Exhibition

Thabiso Sekgala: Bôna

Goodman Gallery, Johannesburg, South Africa
25 Jan 2020 - 14 Mar 2020

Thabiso Sekgala, Moment of Joy (2012) (detail). Inkjet fibra print. Courtesy Goodman Gallery.

Thabiso Sekgala, Moment of Joy (2012) (detail). Inkjet fibra print. Courtesy Goodman Gallery.

Goodman Gallery presents Bôna, a selection of work from several photo essays by Thabiso Sekgala which explore how social borders determine visibility in society.

The exhibition’s title, Bôna, is a Sesotho word with a double meaning. As a verb, Bôna means to “see”. When used as a pronoun, the word translates to “them”. Sekgala’s photographs evoke this title through the responses they elicit from the subjects in the work and in turn us, the viewers.

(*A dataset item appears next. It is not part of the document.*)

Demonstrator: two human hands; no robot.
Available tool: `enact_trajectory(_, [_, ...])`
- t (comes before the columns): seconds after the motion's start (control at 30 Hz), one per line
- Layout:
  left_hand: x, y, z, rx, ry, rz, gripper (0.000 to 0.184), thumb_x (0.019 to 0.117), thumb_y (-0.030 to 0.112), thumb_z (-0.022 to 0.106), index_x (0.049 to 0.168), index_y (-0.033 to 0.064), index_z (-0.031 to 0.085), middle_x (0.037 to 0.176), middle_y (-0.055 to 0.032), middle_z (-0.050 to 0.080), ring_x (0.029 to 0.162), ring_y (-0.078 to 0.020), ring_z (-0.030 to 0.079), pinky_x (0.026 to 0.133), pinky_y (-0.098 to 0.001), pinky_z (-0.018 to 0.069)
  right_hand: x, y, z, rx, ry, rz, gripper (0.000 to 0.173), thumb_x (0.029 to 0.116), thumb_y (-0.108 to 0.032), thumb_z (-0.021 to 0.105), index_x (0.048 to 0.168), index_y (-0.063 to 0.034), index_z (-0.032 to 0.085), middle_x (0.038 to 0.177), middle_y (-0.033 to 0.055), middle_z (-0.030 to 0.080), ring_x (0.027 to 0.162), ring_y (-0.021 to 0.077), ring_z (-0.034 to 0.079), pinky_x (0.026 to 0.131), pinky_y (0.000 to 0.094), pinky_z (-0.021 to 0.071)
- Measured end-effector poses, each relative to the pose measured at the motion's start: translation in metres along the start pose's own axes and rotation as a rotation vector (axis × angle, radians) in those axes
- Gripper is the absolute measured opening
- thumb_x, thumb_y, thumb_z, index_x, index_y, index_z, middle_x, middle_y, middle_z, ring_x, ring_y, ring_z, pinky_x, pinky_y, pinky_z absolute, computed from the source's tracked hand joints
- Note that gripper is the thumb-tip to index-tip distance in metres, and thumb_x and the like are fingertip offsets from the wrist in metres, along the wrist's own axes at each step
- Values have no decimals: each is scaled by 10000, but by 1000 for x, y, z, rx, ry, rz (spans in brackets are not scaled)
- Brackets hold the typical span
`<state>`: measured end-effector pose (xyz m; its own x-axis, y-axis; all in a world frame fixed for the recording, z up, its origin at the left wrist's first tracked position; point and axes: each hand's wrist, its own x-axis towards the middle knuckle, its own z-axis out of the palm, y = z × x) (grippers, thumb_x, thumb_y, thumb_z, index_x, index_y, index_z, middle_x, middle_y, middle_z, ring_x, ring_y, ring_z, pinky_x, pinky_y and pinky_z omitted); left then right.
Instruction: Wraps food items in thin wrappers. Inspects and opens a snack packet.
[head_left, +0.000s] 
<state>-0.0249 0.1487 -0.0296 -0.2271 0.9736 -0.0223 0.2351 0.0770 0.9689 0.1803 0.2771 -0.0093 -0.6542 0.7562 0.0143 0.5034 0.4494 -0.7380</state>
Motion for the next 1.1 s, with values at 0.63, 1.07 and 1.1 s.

“I consider how people develop place-related identities out of a notorious past and the complex ways in which people develop nostalgia for histories that could be considered illegitimate,” said Sekgala in an artist’s statement. Drawing on this understanding, Sekgala used portraiture and landscape photography to challenge these mindsets by creating an archive of shifting realities where people re- imagined themselves within a contested space.

An example of this can be found in Sekgala’s Homelands series (2009- 2011). Over the course of three years, Sekgala travelled between the areas formerly known as KwaNdebele and Bophuthatswana taking pictures of young people. The subsequent portraits, set against rural landscapes, present a contrast between the past and the future, as well as the loaded meaning of home.

Second Transition, a series taken in 2012, continues this narrative. Returning to Bophuthatswana, today called North West province, Sekgala poignantly documented the prevailing economic exclusion in a small town called Marikana two decades after the end of apartheid. Taken in the same year as the Marikana massacre, the photographs in this body of work tells this story through the setting of the mines and individuals whose lives come at the cost of this profiting from the land.

Sekgala once again explored the concept of home in his 2013 series, titled Running. In these works, taken in Bulawayo and Amman, Sekgala documented two cities borne out of settlements. The first, Bulawayo, was founded by a group of people led by Zulu Chief Mzilikazi in the early 19th century, who settled in the area that came to be known as Matebeleland. Two centuries later, this area has seen a reversal of history, as millions of Zimbabweans have fled to South Africa. Amman is built around an old Palestinian refugee camp. These photographs were taken during a period when America was still threatening to attack Syria. In the series, Sekgala explores the condition that defines a home, from personal, political to economic circumstances.

Sekgala died in Johannesburg in 2014. Bôna is the first solo exhibition of Sekgala’s work at Goodman Gallery since then, following consultation with the late photographer’s close friends and family.

About the artist

Thabiso Sekgala was born in Soweto, the oldest township in South Africa, and grew up in KwaNdebele, a semi-independent Bantustan established by the apartheid government. Having been born in apartheid South Africa and raised in a semi-independent state controlled by the apartheid government Thabiso work interrogates memory, place and self imagining within previously segregated spaces.

‘In photography, I am inspired by looking at human experience whether lived or imagined,’ Sekgala once expressed. ‘Images capture our history and who we are, our presence and absence. Growing up in both rural and urban South Africa influences my work. The dualities of both these environments inform the stories I am telling through my photographs, by engaging issues around land, peoples’ movement, identity and the notion of home.’

Sekgala held solo exhibitions in South Africa and Europe and exhibited in group shows internationally, including Les Rencontres D’Arles, LagosPhoto Festival and Bamako Biennale. In 2013 he had residencies in both the Kunsterhaus Bethanien, Berlin, and at HIWAR/Durant Al Funun, Jordan. In 2019, Sekgala’s photographs were shown at the Hayward Gallery in London as part of a solo presentation titled Here is Elsewhere.

Sekgala studied at Johannesburg’s Market Photo Workshop from 2007 to 2008 and was awarded the Tierney Fellowship in 2010.